Not only that, but they must also be able to use that knowledge and insight to recommend the best deals and opportunities for each client. There is a real focus on the customer experience. A real estate firm’s clients want to feel like they are valued and that they are being told about the best deals ahead of their competition.
In a world in which there is more data and information available than at any other point in time, how can real estate corporate financiers gain the required client and market insight to stay ahead of the competition?
Big data in real estate
It’s no exaggeration to state that there is more data in real estate than most in the industry can even contemplate, let alone use in any meaningful sense. The volume of data is growing on a daily basis and many organisations are failing to use even a fraction of the data available to them.
According to the recent 2017 Big Data Analytics Market Study from Dresner Advisory Services, big data adoption reached 53% in 2017 for the companies interviewed. This was up from 17% in 2015, with telecom and financial services leading the early adopters. This is a positive step, but it still means that most insight is being missed in corporate FS generally, and real estate specifically, making it harder for organisations to truly know their clients.
The reason for this missing insight is because most data analysed currently is structured, whereas the data with most insight is unstructured, such as: news; earnings call transcripts; social media; multiple CRM systems; financial filings; call notes and email exchanges.
Although this is where the true insight lays in real estate, a majority of CRM systems work only with structured data. CRM giant Salesforce itself has estimated that only 1% of a company’s data is used by its CRM system, meaning that vast amounts of customer insight in real estate is left untapped.
The emergence of artificial intelligence
In retail banking, technology is used for automation of tasks and interactions, where the goal isn’t to make staff more valuable, it is to replace them. That approach doesn’t really work in the relationship-driven environment of real estate, where the focus for technology is to help staff be more efficient and manage lucrative client relationships much more effectively.
Yet corporate FS firms are not known for their ability to embrace innovative new technologies. There is an inherent conservatism in banking that means change can be hard to facilitate and often organisations are tied into their existing infrastructures, making new investment in technology even harder.

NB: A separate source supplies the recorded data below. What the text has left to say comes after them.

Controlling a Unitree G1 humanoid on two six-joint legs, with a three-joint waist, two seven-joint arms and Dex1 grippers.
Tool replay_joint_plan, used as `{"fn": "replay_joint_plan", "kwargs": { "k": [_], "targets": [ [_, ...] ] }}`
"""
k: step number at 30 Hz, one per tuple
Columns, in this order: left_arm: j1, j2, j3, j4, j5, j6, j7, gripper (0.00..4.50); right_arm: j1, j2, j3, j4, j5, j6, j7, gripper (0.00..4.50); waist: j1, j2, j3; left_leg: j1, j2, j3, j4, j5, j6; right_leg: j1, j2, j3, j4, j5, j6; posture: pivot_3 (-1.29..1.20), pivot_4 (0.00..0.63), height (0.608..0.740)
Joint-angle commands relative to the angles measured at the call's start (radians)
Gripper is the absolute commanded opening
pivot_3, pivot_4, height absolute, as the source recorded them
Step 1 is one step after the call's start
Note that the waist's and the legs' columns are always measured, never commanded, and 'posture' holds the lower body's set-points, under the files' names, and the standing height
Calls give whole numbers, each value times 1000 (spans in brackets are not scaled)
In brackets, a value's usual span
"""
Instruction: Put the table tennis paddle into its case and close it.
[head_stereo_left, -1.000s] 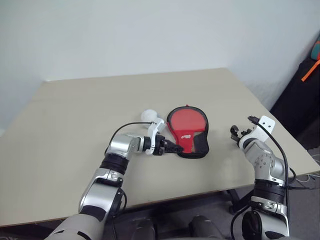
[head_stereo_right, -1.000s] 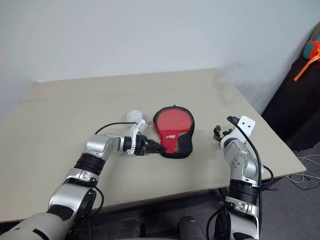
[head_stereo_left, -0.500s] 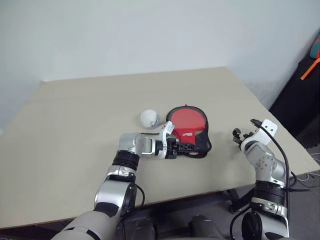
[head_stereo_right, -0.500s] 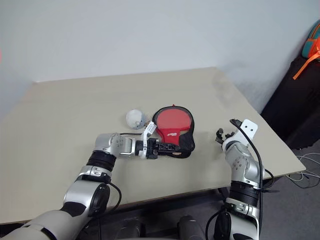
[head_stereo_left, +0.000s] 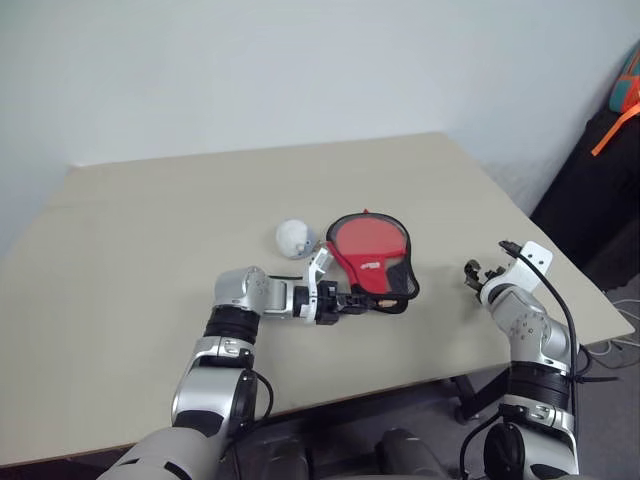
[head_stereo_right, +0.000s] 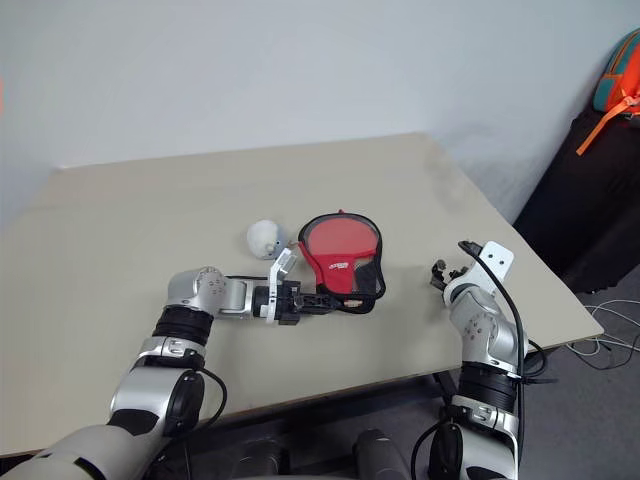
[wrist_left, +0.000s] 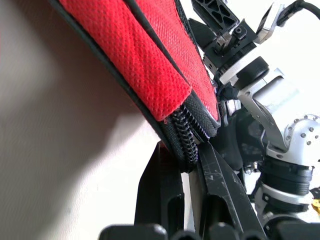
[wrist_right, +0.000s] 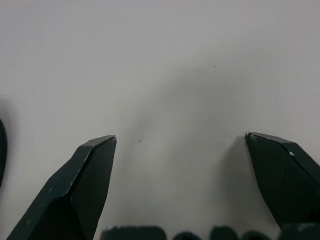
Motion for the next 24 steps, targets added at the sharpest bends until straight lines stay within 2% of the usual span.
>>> {"fn": "replay_joint_plan", "kwargs": {
  "k": [1, 7, 10, 15, 19, 24],
  "targets": [
    [18, 26, -22, -66, -54, 62, -26, 7, -29, -14, 4, -5, 4, -14, -2, 4500, 0, 0, 0, 0, 0, 0, 0, 0, 0, 0, 0, 0, 0, 0, 0, 0, 0, 740],
    [80, 107, -92, -194, -150, 161, -104, 7, -26, -13, 16, -3, 4, -4, -1, 4500, -1, 0, 0, 0, 0, 0, 0, 0, 0, 0, 0, 0, 0, 0, 0, 0, 0, 740],
    [115, 191, -141, -327, -234, 198, -184, 7, -20, -14, 20, -14, 4, 9, -4, 4500, -3, 0, 0, 1, 0, 0, -1, 0, 0, 0, 0, 0, 0, 0, 0, 0, 0, 740],
    [126, 302, -265, -432, -270, 135, -286, 7, 5, -19, 21, -40, 4, 26, -6, 4500, 0, 0, 0, 1, 0, 0, -2, 0, 0, 0, 0, 0, 0, -1, -1, 0, 0, 740],
    [125, 311, -404, -471, -267, 124, -310, 7, 28, -9, 4, -91, 10, 52, -28, 4500, 0, 0, 0, 1, 0, 0, -1, 0, -1, 0, 0, 0, -1, -2, -3, 0, 0, 740],
    [98, 268, -488, -422, -341, 231, -306, 7, 91, 11, -10, -162, 14, 86, -51, 4500, 1, -1, 0, 0, 0, 0, -4, 0, -1, -2, 0, 0, -2, -3, -4, 0, 0, 740]
  ]
}}
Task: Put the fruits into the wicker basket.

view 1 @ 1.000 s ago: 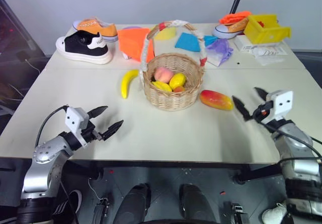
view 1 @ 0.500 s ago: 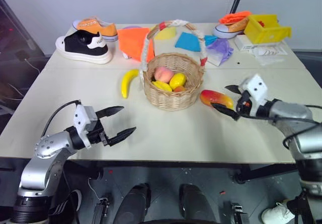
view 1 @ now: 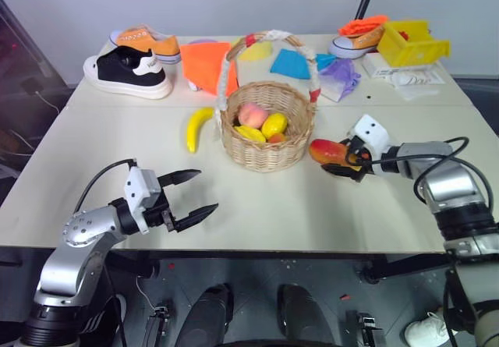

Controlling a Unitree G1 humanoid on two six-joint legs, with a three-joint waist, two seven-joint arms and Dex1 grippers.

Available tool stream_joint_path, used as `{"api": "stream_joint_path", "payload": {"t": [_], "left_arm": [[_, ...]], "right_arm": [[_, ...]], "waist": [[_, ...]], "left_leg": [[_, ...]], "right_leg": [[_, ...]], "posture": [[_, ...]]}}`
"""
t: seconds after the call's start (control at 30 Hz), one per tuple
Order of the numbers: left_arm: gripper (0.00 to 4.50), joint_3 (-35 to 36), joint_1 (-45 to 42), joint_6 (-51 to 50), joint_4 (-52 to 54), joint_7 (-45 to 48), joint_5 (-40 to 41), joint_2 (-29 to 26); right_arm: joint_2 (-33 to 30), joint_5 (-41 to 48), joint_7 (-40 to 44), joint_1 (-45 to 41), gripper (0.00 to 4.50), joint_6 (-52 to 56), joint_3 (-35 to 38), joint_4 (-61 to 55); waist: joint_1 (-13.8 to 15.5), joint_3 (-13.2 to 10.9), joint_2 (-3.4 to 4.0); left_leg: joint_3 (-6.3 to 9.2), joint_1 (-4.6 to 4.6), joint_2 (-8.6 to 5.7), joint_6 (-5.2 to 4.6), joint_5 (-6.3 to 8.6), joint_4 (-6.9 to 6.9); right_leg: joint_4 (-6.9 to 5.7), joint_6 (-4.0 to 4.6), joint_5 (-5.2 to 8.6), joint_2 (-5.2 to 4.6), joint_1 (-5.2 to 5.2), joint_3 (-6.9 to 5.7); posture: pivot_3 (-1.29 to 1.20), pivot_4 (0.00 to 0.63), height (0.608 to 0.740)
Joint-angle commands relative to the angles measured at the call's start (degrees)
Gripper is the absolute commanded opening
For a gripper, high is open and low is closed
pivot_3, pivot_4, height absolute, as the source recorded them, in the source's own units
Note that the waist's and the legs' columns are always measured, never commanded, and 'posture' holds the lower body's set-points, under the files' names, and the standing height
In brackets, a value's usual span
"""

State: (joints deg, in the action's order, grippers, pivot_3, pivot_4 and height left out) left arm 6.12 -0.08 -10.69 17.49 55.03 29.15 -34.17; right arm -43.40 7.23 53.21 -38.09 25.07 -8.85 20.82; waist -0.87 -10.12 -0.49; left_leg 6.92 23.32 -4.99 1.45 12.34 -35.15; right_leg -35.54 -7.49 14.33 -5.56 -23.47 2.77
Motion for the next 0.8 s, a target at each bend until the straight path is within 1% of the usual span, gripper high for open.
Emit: {"api": "stream_joint_path", "payload": {"t": [0.03, 0.13, 0.17, 0.23, 0.3, 0.33, 0.47, 0.63, 0.73, 0.8], "left_arm": [[4.46, 1.04, 0.41, 0.98, 1.6, -0.65, 0.1, 0.03], [4.46, 0.99, 0.64, 0.98, 1.83, -1.08, 0.1, 0.14], [4.49, 0.94, 0.73, 1.07, 1.89, -1.15, 0.04, 0.16], [4.5, 0.9, 0.72, 1.06, 1.85, -1.27, 0.05, 0.14], [4.5, 0.95, 0.65, 1.19, 1.69, -1.45, -0.13, 0.04], [4.5, 0.99, 0.59, 1.27, 1.6, -1.55, -0.24, -0.01], [4.5, 1.11, 0.36, 1.67, 1.2, -1.76, -0.34, -0.03], [4.5, 2.27, 0.75, 1.62, 1.26, -2.45, 0.69, 0.33], [4.5, 3.5, 0.82, 1.29, 1.48, -3.05, 1.93, 0.76], [4.5, 4.67, 0.21, 0.62, 1.34, -3.83, 3.33, 1.22]], "right_arm": [[0.11, -1.38, 0.61, -1.78, 4.49, -2.15, 0.48, 1.59], [0.67, -1.36, 1.06, -2.08, 4.49, -2.26, 1.02, 2.6], [0.78, -1.4, 1.21, -2.08, 4.25, -2.19, 1.16, 2.83], [1.03, -1.83, 0.68, -2.11, 3.71, -2.67, 1.46, 3.59], [0.95, -2.26, 0.2, -1.88, 2.75, -3.1, 1.64, 3.67], [0.83, -2.53, -0.04, -1.71, 2.35, -3.47, 1.7, 3.5], [0.23, 0.42, 0.97, 0.24, 2.35, -0.55, 4.64, -1.16], [-4.31, 8.07, 3.15, 10.88, 2.35, 8.67, 12.82, -19.96], [-4.88, 14.83, 1.98, 15.74, 2.35, 16.83, 19.21, -30.93], [-4.24, 19.1, 0.43, 16.45, 2.35, 21.57, 22.42, -36.8]], "waist": [[0.08, 0.0, 0.0], [0.23, 0.0, 0.0], [0.21, 0.0, 0.0], [0.16, 0.0, 0.0], [0.15, 0.0, 0.0], [0.14, 0.0, 0.0], [0.16, 0.0, 0.0], [0.65, 0.0, 0.0], [0.41, 0.0, 0.01], [0.14, 0.0, 0.02]], "left_leg": [[0.01, 0.0, 0.0, 0.0, 0.0, 0.0], [0.01, 0.01, -0.02, 0.0, 0.0, -0.01], [0.01, 0.01, -0.02, 0.0, 0.0, -0.02], [0.0, 0.01, -0.02, 0.0, 0.0, -0.02], [0.01, 0.01, -0.02, 0.0, 0.0, -0.01], [0.01, 0.0, -0.02, 0.0, 0.0, -0.01], [0.01, 0.01, -0.02, 0.0, 0.0, -0.01], [0.13, 0.06, -0.03, -0.02, 0.02, 0.0], [0.13, 0.06, -0.03, -0.03, 0.03, -0.02], [0.11, 0.05, -0.01, -0.03, 0.03, -0.02]], "right_leg": [[0.0, -0.04, -0.02, 0.0, 0.0, -0.01], [0.01, -0.06, -0.03, -0.01, 0.01, -0.01], [0.01, -0.06, -0.03, -0.01, 0.02, -0.01], [0.01, -0.05, -0.03, -0.01, 0.02, 0.0], [0.0, -0.06, -0.03, -0.01, 0.01, 0.0], [0.0, -0.06, -0.03, -0.01, 0.01, 0.0], [0.0, -0.07, -0.04, -0.01, 0.01, 0.0], [0.01, -0.08, -0.04, -0.03, 0.01, -0.07], [0.0, -0.08, -0.04, -0.04, 0.01, -0.06], [0.01, 0.05, 0.03, -0.04, 0.01, -0.05]], "posture": [[0.0, 0.15, 0.74], [0.0, 0.15, 0.74], [0.0, 0.15, 0.74], [0.0, 0.15, 0.74], [0.0, 0.15, 0.74], [0.0, 0.15, 0.74], [0.0, 0.15, 0.74], [0.0, 0.15, 0.74], [0.0, 0.15, 0.74], [0.0, 0.15, 0.74]]}}
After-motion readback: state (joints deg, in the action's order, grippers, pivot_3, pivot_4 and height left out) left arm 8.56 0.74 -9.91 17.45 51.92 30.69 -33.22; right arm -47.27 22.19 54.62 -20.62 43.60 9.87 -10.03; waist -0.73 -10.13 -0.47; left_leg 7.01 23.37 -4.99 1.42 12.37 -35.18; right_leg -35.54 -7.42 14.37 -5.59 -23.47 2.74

This has all led to many corporate FS staff trying to do a challenging job without the insight and knowledge to do that job to the best of their ability.
Despite a lot of hype and press attention, artificial intelligence (AI) and machine learning are yet to truly reach their potential. But it has qualities that make it the right kind of technology for real estate, and one that can deliver ROI by imparting the required insight to those that work in the industry.
Deep customer insight
AI has the raw computing power to manage large volumes of data, and crucially, the right AI solution will allow corporate FS firms to manage unstructured data too. Doing so provides a true understanding of exactly what is happening in a market, and allows an account handler to be the all-knowing advisor that their clients expect.
This understanding deepens customer insight and in turn, customer relationships. This market understanding allows the corporate financier to unearth new leads and deals as they happen, opportunities that they otherwise would not have known existed. Crucially, they can also now approach clients in a much timelier way. Within real estate there is tremendous first mover advantage, and using AI and machine learning to generate 360-degree views and understanding of a client and its market, means corporate financiers can approach clients before the competition can.
Real estate is an industry that is both fast-paced and highly competitive. There are a host of other corporate financiers ready to pounce on any hesitation around a deal, and the importance of being first to approach a client cannot be underestimated in a billion-dollar industry such as real estate.
Customer experience is everything and to deliver that customer experience, real estate corporate financiers need an over-arching knowledge of their clients and the wider industry. Only AI and machine learning can empower them with the insight they require to succeed and grow their long-term market position.